Among the entries beneath this sentence, how many lines include the word "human"? Only the number is wanted.

STUDY MATERIAL below:

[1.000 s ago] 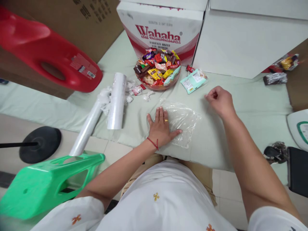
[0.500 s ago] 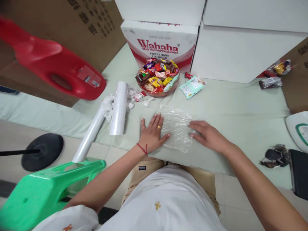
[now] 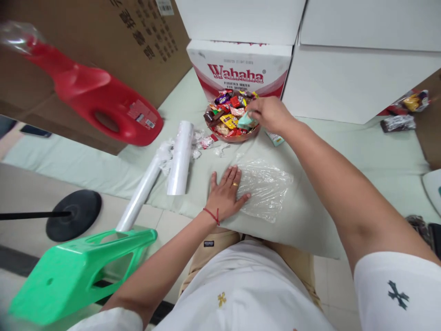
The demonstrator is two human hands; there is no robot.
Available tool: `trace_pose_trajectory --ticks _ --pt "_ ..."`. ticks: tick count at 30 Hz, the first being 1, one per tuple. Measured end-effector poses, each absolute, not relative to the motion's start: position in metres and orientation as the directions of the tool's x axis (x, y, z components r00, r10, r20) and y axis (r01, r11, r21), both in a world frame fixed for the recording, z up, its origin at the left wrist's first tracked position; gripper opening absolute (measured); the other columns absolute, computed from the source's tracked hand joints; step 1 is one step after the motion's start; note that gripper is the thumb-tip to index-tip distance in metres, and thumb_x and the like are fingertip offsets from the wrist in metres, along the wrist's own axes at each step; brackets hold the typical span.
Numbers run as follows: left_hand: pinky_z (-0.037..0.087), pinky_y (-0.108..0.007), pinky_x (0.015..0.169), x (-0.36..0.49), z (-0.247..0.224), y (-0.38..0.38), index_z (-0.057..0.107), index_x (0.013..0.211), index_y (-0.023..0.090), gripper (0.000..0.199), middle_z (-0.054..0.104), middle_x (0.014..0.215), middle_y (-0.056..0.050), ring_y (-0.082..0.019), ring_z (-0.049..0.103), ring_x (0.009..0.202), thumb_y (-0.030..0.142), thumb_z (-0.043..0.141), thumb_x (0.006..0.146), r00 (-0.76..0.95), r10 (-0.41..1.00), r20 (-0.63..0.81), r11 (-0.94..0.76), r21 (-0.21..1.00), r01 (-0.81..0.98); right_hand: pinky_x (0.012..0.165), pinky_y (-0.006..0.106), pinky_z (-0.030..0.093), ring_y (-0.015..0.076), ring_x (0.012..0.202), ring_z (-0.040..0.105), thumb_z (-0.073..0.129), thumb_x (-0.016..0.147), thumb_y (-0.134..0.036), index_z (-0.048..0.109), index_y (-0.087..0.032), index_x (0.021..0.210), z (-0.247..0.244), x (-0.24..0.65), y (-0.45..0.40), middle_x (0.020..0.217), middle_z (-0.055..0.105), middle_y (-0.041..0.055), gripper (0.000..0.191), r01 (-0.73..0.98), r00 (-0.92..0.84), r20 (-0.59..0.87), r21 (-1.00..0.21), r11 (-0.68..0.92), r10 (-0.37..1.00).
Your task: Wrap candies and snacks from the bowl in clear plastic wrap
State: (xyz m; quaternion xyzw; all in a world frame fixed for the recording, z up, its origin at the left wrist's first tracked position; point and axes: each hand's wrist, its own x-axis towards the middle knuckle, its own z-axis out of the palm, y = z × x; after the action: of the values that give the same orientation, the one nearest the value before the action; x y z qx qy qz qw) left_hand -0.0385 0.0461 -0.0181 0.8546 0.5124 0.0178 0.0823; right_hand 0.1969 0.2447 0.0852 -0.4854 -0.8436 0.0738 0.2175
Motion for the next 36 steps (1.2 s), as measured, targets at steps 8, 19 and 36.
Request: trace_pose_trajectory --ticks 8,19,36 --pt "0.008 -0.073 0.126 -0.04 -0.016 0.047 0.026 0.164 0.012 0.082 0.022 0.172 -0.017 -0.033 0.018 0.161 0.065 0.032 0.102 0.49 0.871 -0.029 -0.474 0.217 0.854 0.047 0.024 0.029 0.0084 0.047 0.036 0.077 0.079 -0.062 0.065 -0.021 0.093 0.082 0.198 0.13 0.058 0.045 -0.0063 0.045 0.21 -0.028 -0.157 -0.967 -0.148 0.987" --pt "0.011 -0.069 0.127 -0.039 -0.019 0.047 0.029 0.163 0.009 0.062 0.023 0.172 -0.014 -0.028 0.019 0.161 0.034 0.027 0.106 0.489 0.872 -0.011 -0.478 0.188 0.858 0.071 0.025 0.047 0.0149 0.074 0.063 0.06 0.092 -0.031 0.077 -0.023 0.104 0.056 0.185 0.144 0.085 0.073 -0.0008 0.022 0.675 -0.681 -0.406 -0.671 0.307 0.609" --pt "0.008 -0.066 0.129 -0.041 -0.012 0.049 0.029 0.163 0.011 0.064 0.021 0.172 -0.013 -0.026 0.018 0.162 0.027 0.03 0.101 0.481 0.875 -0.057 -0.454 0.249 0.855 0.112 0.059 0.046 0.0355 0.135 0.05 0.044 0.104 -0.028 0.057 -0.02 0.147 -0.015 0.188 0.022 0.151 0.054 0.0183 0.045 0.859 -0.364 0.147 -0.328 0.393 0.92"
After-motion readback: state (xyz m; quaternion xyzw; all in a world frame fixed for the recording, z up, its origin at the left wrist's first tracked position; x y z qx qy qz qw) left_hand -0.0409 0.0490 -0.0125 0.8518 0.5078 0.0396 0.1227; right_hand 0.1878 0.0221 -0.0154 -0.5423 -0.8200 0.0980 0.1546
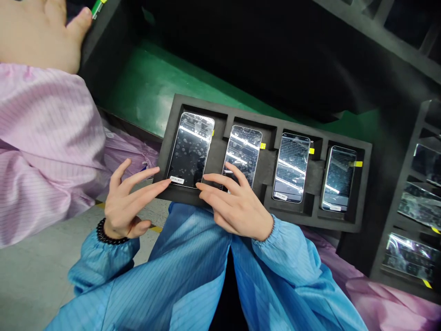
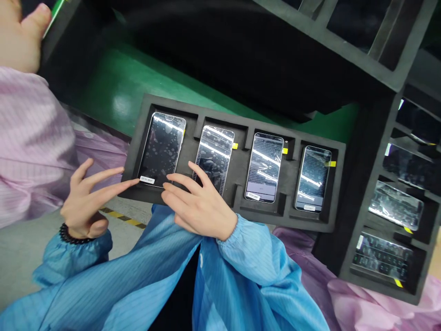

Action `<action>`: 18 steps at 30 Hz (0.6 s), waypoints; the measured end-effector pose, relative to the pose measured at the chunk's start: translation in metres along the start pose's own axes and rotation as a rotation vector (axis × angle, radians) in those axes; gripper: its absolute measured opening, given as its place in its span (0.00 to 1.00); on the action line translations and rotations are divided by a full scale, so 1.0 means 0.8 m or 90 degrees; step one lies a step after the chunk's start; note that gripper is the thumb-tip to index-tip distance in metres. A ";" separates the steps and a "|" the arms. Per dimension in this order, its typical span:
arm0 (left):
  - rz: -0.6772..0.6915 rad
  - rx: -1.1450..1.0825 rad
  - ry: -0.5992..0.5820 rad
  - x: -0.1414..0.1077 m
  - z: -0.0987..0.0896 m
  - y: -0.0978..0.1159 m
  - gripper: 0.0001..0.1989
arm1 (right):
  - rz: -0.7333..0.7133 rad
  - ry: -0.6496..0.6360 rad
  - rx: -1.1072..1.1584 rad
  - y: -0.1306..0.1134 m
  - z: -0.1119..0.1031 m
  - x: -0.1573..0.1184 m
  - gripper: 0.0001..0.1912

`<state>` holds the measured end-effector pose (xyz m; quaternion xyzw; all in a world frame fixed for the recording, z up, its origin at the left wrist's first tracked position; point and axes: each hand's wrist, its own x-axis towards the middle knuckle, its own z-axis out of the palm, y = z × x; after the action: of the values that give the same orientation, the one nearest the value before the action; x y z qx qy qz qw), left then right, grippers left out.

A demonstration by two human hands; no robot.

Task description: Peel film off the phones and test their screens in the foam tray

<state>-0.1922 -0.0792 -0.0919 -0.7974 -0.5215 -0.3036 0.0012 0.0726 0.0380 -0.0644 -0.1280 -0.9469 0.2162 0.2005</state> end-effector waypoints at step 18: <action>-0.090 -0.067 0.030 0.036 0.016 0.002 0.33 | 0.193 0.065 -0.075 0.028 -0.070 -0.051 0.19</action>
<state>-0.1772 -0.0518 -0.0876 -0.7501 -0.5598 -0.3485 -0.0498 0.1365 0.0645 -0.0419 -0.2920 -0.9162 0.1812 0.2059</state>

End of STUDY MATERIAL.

*YOUR SOLUTION*. 2